UMSOM researchers identify how multiple SARS-CoV-2 genes affect disease severity

UMSOM researchers identify how multiple SARS-CoV-2 genes affect disease severity Researchers at the University of Maryland School of Medicine have identified how multiple SARS-CoV-2 genes affect disease severity, which could lead to new ways to develop future vaccines or new treatments. Genes control the host’s immune system, which contributes to the severity of the body’s response to COVID-19 infection.
UMSOM researchers identify how multiple SARS-CoV-2 genes affect disease severity
Although the spiky protein that forms the structural ‘crown’ is generally thought to be the driving factor behind each new variant of COVID-19, the research findings also show that mutations in these other ‘extra’ genes also play a role. role in disease progression. For this reason, the researchers believe that these accessory proteins deserve further study, as their mutations may become increasingly important as new variants emerge.
Their findings were published August 30, 2022 in the journal PNAS.
Omicron’s BA.4 variant, which was circulated earlier this year, has been bypassed by the newest type of virus BA.5 currently circulating. Both of these variants appear to evade the immune system due to elevated protein mutations. Because of the high protein mutations, researchers say previous vaccines are not effective in preventing the disease.
Interestingly, both BA.4 and BA.5 variants have the same spike protein gene sequence. This means that it is the other genes, the non-prickly protein genes, that seem to influence how the virus copies itself and causes disease. So, it was the mutations in these other accessory genes that allowed variants such as BA.5 to replace previous versions of the virus. »
UMSOM researchers identify how multiple SARS-CoV-2 genes affect disease severity
Matthew Freeman, PhD, Alicia and Yaya Foundation Professor of Viral Pathogen Research, Department of Microbiology and Immunology, Amsom University.
The SARS-CoV-2 virus contains three types of genes: those that are involved in making more copies of the virus, those that make up the structure of the virus, and accessory genes that have other functions. In this new study, the researchers wanted to reveal the function of accessory genes. To do this, they reconstituted viruses lacking each of the four accessory proteins, and then infected mice with these new viruses, or the original virus. Then they observed how each virus affected the mice.
Dr. Freeman’s team of researchers found that a virus lacking the ORF3a/b gene caused a milder infection than the original SARS-CoV-2 virus. Mice infected with this strain lost less weight and had less virus in their lungs than mice infected with the original virus. These results suggest that the ORF3a/b gene may play a role in making more virus copies through virus replication or in preventing the immune response to infection. Other experiments suggested that ORF3a/ba has an additional role in the virus by appearing to activate the body’s innate immune system, the first line of defense launched by the immune system, indicating the necessity of defeating foreign invaders.
UMSOM researchers identify how multiple SARS-CoV-2 genes affect disease severity
In contrast, the researchers found that mice infected with a virus lacking the ORF8 gene were sicker than mice carrying the original SARS-CoV-2 strain. These mice had increased inflammation in their lungs compared to the original SARS-CoV-2 virus.
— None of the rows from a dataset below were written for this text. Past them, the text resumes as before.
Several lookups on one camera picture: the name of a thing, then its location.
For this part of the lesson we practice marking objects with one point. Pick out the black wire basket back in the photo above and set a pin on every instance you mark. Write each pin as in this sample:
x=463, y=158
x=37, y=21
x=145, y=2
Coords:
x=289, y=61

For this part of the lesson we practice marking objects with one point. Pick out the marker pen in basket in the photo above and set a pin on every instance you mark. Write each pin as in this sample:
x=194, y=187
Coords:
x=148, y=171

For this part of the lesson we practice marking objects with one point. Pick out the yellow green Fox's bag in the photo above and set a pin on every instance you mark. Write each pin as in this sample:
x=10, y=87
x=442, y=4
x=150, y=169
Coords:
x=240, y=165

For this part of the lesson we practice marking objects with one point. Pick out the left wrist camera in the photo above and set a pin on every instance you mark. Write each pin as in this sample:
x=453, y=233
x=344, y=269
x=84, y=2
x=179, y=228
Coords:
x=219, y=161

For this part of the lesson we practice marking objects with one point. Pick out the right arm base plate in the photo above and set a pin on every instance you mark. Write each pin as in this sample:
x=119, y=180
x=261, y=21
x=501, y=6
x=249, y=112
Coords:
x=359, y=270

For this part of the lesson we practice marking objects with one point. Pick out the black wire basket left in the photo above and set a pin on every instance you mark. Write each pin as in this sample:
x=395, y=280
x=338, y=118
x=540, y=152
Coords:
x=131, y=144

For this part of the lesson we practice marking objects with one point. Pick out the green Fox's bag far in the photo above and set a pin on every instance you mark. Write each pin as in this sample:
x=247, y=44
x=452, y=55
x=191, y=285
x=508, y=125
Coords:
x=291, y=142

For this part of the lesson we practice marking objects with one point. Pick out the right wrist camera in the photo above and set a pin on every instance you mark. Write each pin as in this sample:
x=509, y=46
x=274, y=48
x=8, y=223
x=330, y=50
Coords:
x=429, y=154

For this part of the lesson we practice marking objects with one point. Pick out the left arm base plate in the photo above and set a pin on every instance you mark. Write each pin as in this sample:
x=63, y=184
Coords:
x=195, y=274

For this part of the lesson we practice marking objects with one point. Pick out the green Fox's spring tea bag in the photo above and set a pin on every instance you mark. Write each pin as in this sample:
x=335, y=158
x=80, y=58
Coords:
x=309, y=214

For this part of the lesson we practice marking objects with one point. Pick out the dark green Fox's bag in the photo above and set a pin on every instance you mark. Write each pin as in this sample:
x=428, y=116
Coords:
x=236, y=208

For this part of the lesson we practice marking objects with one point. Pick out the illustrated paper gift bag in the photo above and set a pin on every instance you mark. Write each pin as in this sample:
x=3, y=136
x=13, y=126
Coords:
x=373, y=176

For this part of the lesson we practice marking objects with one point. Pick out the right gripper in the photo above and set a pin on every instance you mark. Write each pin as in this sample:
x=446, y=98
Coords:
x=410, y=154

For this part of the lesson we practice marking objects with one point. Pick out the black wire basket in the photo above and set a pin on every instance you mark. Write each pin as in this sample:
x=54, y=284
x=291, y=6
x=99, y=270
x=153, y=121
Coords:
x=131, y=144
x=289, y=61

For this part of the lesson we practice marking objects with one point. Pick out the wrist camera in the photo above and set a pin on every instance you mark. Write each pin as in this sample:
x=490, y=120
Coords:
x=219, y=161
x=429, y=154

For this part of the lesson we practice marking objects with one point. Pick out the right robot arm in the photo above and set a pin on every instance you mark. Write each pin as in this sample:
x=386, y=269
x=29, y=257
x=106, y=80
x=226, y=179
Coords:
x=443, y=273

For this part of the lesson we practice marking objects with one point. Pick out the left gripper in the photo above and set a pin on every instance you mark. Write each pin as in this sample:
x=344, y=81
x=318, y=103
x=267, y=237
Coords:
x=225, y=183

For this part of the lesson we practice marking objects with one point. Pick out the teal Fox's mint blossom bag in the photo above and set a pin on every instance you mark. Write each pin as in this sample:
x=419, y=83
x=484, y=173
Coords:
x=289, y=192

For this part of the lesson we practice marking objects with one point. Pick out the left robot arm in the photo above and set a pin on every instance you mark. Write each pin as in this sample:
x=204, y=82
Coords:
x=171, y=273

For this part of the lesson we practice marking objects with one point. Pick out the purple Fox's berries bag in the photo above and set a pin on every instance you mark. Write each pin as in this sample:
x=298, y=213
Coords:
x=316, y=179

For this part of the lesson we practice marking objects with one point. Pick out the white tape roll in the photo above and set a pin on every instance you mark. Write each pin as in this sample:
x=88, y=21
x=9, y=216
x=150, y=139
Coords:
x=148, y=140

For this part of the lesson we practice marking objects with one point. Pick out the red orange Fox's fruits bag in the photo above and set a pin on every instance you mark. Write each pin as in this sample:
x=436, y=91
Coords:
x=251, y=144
The researchers said that ORF8 appears to control the immune response in the lungs.
“By inhibiting the immune response, ORF8 helps the virus to multiply more in the lungs, making the infection worse. When removed, it allowed the immune system to defend itself more,” Dr. Freeman said.
Next, the researchers looked at the significance of the spike protein to disease severity in each of the different SARS-CoV-2 variants. They took the original virus and replaced the spike gene with the spike gene for the alpha, beta, gamma or delta variant. Then they infected cells and mice and observed how each of these viruses replicated and entered healthy cells. The virus uses the spike protein to bind to the host’s ACE2 receptor, which is located on the outside of cells lining the lungs, in order to enter and infect cells.
Dr. Freeman’s team found that the spike protein determines the severity of some variants, but not others. The gamma variable was weaker than the other variables in its ability to reproduce and infect. The researchers believe that mutations in genes outside the “spike,” particularly in the ORF8 gene, appear to play a role in making this copy weaker than the others. Although the gamma variant circulated in Brazil, it did not spread further around the world as it was overtaken by the stronger variants.
said Mark T. Gladwin, vice president for medical affairs at the University of Maryland, Baltimore, and Professor Emeritus and Dean of UMSOM, John Z. and Akiko K. Bowers. “We need to learn more about the role of additional protein mutations in COVID-19 infection, especially as new variants and subvariants continue to emerge where these other proteins may play a more important role.”
The researchers plan to focus on the anatomy of ORF8’s function in future studies.
Other UMSOM authors are graduate student Marissa McGrath, postdoc Carly Dillen, Ph.D., research technician Lauren Baracco, and postdoc Lewis Taylor; The other study authors were from the J. Craig Venter Institute.
This work was supported by grants from the Bill and Melinda Gates Foundation, the National Institute of Allergy and Infectious Diseases (R01AI137365 and R03AI146632), and the J. Craig Venter Institute.